OpenAI Gym is an open-source Python library that provides standardized environments to make the development and testing of reinforcement learning algorithms fast and reproducible. With this library, users can train AI to do everything from solving simple classical control problems to playing Atari games at an expert level. Best of all, by providing predesigned environments for training, compatibility with powerful libraries like KerasRL, and built-in rendering capabilities, Gym makes it easier than ever before to get started with reinforcement learning.
This presentation will show how someone with little or no previous experience applying reinforcement learning can get a project off the ground using OpenAI Gym. It will walk through the basic functionality of the library, and demonstrate how to design, train, and analyze the performance of learners. Along the way, it will clarify some of the key concepts, best practices, and pitfalls of reinforcement learning. By the end of the presentation, attendees will have everything they need to start their reinforcement learning journey.

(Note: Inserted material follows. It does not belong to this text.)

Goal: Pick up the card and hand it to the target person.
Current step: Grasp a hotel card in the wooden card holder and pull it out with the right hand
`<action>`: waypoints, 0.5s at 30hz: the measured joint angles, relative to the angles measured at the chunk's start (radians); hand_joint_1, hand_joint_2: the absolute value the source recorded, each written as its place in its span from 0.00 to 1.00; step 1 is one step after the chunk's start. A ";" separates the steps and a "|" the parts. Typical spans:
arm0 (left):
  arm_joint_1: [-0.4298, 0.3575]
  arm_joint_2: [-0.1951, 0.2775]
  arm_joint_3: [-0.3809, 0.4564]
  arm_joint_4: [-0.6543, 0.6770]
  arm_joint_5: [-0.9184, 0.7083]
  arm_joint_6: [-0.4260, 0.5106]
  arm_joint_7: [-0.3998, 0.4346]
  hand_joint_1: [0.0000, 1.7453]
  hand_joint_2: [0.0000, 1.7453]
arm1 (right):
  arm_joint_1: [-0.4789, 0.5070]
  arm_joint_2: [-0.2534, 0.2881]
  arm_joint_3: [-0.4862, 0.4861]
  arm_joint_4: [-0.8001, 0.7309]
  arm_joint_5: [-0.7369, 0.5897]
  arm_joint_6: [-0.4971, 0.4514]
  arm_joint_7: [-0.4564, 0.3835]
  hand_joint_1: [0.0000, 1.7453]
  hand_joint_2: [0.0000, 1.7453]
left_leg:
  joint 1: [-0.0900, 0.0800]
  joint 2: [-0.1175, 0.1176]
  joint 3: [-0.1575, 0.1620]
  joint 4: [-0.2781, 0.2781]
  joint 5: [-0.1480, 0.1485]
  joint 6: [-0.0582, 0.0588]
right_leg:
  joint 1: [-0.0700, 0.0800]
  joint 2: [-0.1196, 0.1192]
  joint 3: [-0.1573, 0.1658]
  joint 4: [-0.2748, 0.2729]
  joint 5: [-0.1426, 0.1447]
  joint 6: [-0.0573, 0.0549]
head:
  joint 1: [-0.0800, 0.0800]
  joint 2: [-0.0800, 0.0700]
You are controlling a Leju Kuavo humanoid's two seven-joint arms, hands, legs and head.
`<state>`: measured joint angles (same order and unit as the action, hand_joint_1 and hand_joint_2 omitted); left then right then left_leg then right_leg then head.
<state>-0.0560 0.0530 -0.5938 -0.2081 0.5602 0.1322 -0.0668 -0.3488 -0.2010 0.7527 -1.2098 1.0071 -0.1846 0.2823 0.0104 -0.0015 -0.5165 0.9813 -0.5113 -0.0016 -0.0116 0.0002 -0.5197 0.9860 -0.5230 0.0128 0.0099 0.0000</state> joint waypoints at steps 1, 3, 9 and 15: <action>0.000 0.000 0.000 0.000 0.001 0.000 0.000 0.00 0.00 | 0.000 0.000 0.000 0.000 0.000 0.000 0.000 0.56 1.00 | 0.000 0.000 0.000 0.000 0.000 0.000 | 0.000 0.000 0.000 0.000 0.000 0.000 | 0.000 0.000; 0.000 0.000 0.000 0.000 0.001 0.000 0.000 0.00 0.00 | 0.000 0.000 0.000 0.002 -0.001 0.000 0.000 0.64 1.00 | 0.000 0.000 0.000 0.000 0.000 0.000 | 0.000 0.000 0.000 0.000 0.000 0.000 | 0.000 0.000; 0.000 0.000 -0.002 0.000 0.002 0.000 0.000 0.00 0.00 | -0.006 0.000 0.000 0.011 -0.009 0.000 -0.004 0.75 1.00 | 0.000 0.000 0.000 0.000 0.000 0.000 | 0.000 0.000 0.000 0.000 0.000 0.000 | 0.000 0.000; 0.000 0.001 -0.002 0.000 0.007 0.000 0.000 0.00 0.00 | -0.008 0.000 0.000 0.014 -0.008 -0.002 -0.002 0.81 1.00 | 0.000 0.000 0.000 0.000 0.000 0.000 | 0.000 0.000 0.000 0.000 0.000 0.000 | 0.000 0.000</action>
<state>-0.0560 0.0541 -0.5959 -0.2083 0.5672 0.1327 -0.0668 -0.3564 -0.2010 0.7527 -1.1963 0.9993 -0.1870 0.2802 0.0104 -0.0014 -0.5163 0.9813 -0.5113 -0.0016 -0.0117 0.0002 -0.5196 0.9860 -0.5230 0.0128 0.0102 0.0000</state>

Anthony Melson is an entrepreneur, data scientist, and community builder. He has experience deploying python-based machine learning solutions to solve problems in marketing, risk assessment, and customer relations, and regularly gives talks and guest lectures on ML in the Saint Louis area. He is currently the general manager of Melson Bonding (a company he founded in 2008) and co-organizer of the Saint Louis Machine Learning and Data Science group.